Research Paper On The Great Sphinx

Click on any of the term papers to read a brief synopsis of the research paper. The essay synopsis includes the number of pages and sources cited in the paper.

  • t.s. eliot's 'The Waste Land' and Maud Ellmann's 'A Sphinx Without a Secret'

    A 3 page essay that summarizes and discusses Maud Ellmann's "A Sphinx Without a Secret: The Waste Land," a critique of the poem by T.S. Eliot. Ellmann begins her discussion of T.S. Eliot's poem The Waste Land by comparing it to a phrase from an Oscar Wild's story, saying that the work is an example of a "sphinx without a secret" (Ellmann 258). In so doing, Ellmann begins her detailed and insightful examination of Eliot, which looks at this poem from a psychoanalytical perspective, which favors a post-structuralist reading of the text. Bibliography lists 2 sources.

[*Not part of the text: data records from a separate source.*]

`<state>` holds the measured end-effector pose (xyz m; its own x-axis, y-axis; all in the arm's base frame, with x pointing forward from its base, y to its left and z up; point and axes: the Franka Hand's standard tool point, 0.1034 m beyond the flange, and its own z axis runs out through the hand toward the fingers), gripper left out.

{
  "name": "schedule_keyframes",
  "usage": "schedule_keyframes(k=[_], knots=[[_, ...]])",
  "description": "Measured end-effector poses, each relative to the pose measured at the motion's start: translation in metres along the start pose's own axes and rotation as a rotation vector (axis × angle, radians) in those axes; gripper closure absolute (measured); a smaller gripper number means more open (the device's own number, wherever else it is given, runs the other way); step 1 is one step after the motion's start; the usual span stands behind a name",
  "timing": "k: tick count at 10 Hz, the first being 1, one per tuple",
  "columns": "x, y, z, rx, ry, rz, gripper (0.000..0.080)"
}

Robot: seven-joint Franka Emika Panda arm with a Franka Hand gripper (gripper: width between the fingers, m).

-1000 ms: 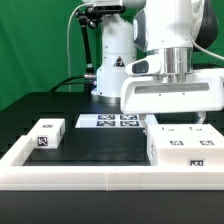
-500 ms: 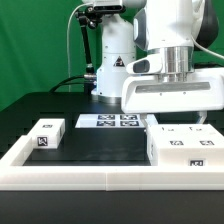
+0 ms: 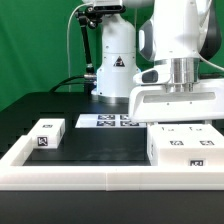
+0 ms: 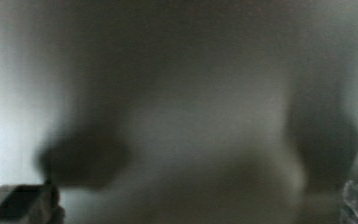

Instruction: Assemble cabinet

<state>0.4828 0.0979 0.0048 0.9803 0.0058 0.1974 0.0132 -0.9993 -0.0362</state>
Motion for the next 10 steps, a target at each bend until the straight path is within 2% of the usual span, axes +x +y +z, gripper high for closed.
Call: schedule_keyframes(k=[4,6,8,10], knots=[[0.000,0.000,0.000,0.000,0.000,0.007,0.0003],[0.003,0.004,0.000,-0.005,0.003,0.042,0.0003],[0.008,0.017,0.001,-0.020,0.008,-0.003,0.0003],[0.007,0.015,0.001,-0.018,0.007,-0.006,0.0003]])
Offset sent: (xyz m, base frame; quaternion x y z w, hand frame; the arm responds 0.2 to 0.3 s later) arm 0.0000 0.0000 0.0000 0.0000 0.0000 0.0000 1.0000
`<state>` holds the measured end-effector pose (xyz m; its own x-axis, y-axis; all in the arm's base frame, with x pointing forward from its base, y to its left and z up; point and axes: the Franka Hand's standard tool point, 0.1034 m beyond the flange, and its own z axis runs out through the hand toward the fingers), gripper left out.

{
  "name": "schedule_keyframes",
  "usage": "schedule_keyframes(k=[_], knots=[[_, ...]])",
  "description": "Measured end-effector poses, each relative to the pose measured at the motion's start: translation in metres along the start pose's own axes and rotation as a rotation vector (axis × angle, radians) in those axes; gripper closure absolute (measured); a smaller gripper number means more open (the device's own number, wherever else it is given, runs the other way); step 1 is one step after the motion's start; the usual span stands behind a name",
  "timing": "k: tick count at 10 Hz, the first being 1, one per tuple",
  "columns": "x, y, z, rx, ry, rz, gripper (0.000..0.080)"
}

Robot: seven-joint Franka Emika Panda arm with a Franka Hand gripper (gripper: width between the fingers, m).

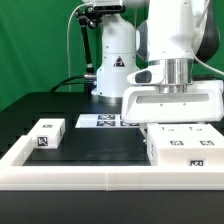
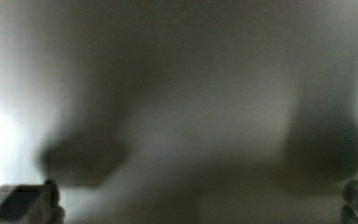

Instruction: Assemble cabinet

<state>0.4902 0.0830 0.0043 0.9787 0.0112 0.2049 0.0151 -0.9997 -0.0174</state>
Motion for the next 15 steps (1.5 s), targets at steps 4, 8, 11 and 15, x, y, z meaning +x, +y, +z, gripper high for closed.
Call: schedule_keyframes(k=[4,8,11,15], knots=[[0.002,0.002,0.000,-0.002,0.004,-0.003,0.0003],[0.011,0.000,-0.001,0.000,0.010,-0.010,0.0003],[0.010,-0.001,-0.001,0.002,0.010,-0.012,0.0235],[0.009,-0.001,0.000,0.002,0.010,-0.013,0.0588]])
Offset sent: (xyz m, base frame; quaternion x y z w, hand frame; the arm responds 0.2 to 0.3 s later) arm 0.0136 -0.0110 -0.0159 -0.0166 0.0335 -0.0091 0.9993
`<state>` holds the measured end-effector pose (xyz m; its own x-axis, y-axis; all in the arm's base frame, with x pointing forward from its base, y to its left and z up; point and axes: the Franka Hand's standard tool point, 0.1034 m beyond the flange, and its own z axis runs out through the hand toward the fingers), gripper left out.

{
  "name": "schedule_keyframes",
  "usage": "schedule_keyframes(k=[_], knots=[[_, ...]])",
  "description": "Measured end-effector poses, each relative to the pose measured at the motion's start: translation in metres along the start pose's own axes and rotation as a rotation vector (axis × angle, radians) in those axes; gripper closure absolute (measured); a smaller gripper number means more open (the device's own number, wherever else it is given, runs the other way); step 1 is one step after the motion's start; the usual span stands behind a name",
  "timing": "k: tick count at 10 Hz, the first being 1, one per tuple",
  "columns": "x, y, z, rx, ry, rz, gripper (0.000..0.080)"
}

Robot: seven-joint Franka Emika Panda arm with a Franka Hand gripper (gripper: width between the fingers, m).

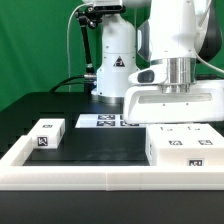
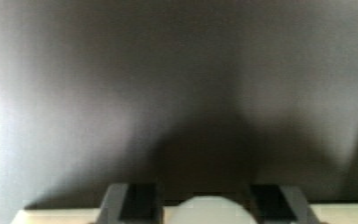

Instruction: Assemble cabinet

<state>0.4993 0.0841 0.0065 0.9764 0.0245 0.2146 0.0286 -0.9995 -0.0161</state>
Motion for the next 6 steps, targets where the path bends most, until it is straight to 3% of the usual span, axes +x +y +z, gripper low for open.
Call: schedule_keyframes(k=[6], knots=[[-0.0002,0.0006,0.0001,0.000,0.000,-0.006,0.0588]])
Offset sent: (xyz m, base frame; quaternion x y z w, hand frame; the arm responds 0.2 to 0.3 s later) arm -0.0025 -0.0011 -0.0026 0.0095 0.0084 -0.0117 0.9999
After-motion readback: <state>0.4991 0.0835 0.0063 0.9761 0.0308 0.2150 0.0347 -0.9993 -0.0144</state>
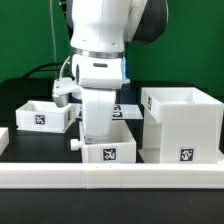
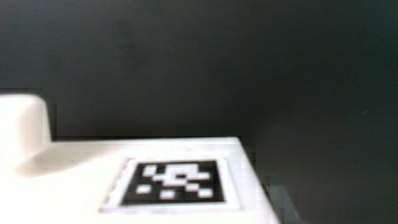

  • Post 1950 West and Marijuana

    An 11 page discussion of the history of marijuana usage in countries like Great Britain, Canada, and the U.S. since the mid part of the twentieth century. The author reviews some of the critical laws regarding marijuana usage, inclusive of the 2002 decision by Great Britain to lessen the criminal penalties for possession of marijuana and to in effect look the other way, to conclude that while countries like Great Britain and Canada are slowly preparing for the leap toward legalization, the U.S. is holding back and looking at the edge. Bibliography lists 9 sources.

  • Impact of the Great War on Western Literature

    A 4 page essay that discusses the impact of the “Great War,” that is, World War I on Western literature. World War I is known for its “mindless squandering of human life with negligible results” (Hull 17). During its era, it was known as the Great War, the war to end all wars, as well as the war that would make the world “safe” for democracy. The Great War accomplished none of these purposes and, when it was over, the survivors were gripped by grief, guilt, rage and, in the case of one German lance corporal, a young man named Adolf Hitler, by the desire for revenge (Hull 17). The Great War had another significant effect in that it had a tremendous impact on the course of modern Western literature. The collective consciousness of both Europe and America was forever changed by World War I and this change was reflected in the literature produced both during the Great War and in the decades afterward. Bibliography lists 4 sources.